Deck the Hauls: Showing Off or Vicarious Window Shopping?

Now, as they say, ’tis the season, with holiday sales in full swing and frantic consumers, coats discolored with the salt and soot and smog from navigating endless shopping center parking garages, decking the halls of the world’s malls in pursuit of snatching up that very special something or other just in time to wrap and ribbon it up for Christmas (or whatever holiday of choice is being celebrated before the new year hits us all).

If you’re one of those snow-blind, breathless, half-berserk shoppers looking for last minute gift ideas, have you considered decking the hauls? You read that right. “But Bob,” you say, “what the freak is a haul?” Up until Chris and Diana did their Thanksgiving grocery haul last month, I wasn’t quite sure what the freak a haul was, either. But, as a new initiate into the phenomenon, I’m going to attempt to explain what the heck a freaking haul entails.

In a typical haul, a video blogger will present things she — in hauls, it’ll almost always be a she (with this Chris and Diana Thanksgiving haul, we may have one of the Internet’s few exceptions. Well, half exceptions) — has recently gotten. These things may have been purchased from a particular store, or bought for a special occasion, or been received as gifts. Often, along with the rundown of the physical inventory of the haul itself, the video blogger will offer reviews of select items. The audience responds accordingly.

It’s not dissimilar to what geeks might flock around when it’s called an unboxing. This is usually more of an… unbagging.

A simple search on YouTube will show you that there are grocery hauls, birthday hauls, Black Friday hauls, clothing and makeup hauls, holiday hauls, back to school hauls, jewelry hauls, Target hauls, kitchen hauls, bedroom hauls, fragrance hauls, shoe hauls, drug store hauls, lingerie hauls, fall fashion hauls, Sephora hauls, skin care hauls, baby clothes hauls, and so on.

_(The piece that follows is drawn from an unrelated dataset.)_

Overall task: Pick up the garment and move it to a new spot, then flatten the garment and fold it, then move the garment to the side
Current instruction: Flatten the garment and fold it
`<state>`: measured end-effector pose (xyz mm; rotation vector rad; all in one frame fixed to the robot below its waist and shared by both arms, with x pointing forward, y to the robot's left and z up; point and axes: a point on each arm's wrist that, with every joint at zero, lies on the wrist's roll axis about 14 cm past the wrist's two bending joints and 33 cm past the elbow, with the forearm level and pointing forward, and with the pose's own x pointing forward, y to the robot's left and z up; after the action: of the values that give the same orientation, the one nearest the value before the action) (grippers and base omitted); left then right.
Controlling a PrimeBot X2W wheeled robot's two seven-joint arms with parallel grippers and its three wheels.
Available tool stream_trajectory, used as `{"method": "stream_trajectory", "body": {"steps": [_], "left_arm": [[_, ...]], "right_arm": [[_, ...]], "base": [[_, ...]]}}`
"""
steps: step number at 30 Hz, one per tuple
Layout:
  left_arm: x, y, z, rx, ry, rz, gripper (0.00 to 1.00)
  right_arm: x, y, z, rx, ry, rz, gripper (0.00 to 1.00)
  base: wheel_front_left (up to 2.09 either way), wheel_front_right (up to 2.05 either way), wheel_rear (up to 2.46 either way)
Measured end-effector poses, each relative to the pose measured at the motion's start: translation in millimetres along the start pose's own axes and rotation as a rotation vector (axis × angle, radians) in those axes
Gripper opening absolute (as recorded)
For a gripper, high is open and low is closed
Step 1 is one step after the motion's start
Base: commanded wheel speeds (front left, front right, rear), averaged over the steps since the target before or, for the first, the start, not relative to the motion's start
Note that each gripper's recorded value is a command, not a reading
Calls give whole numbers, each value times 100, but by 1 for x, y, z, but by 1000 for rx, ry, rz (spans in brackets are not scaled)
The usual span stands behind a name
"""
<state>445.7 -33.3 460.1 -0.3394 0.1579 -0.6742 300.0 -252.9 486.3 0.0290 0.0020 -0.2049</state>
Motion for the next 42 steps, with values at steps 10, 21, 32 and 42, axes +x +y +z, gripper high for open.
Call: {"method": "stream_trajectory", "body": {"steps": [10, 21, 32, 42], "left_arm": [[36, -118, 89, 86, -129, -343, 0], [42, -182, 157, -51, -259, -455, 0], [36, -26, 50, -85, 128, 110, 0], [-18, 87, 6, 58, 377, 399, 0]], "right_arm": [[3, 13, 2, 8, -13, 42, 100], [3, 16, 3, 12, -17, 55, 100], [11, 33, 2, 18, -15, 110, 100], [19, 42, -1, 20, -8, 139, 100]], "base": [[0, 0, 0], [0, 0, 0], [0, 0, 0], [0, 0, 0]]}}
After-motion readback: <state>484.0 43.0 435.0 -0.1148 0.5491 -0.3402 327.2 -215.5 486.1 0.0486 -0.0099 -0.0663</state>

Wikipedia (admittedly a sometimes dubious source, but I’ll trust it in a non-life-or-death situation like this one) tells us that the haul video has been gaining in popularity since 2007. By late 2010, there were “nearly a quarter of a million” of ’em posted to YouTube. I might have gotten a little more tuned in to the whole thing earlier if there were more record store hauls, book hauls, gadget hauls, video game hauls, scotch whisky hauls, thrift store hauls, museum hauls, board game hauls, and American Science & Surplus hauls but, alas, it seems to be more of a “girl” thing. I wouldn’t understand. Maybe if I just went and got my nails did, it would all make more sense…

And that would be a whole ‘nother sort of video. But I digress.

Deck the Hauls: Showing Off or Vicarious Window Shopping?Ever since finding out that there is such a thing, I’m still trying to wrap my brain around the concept of the haul. At a time when we First Worlders are barraged with daily, dismal reminders of how crummy our threadbare economy has gotten, and the disenfranchised 99% are rallying against what it sees as the greedy, winner-take-all mindset of the 1%, is the haul a theater of morbid curiosity for those of us who may be on the outside, looking in? Is the haul the epitome of what Adbusters, the global, anti-consumer-culture network, has been soapboxing against for years, or is the haul more like a modern equivalent of window shopping for online buyers and homebodies who prefer to interact with the world at large from behind their keyboards?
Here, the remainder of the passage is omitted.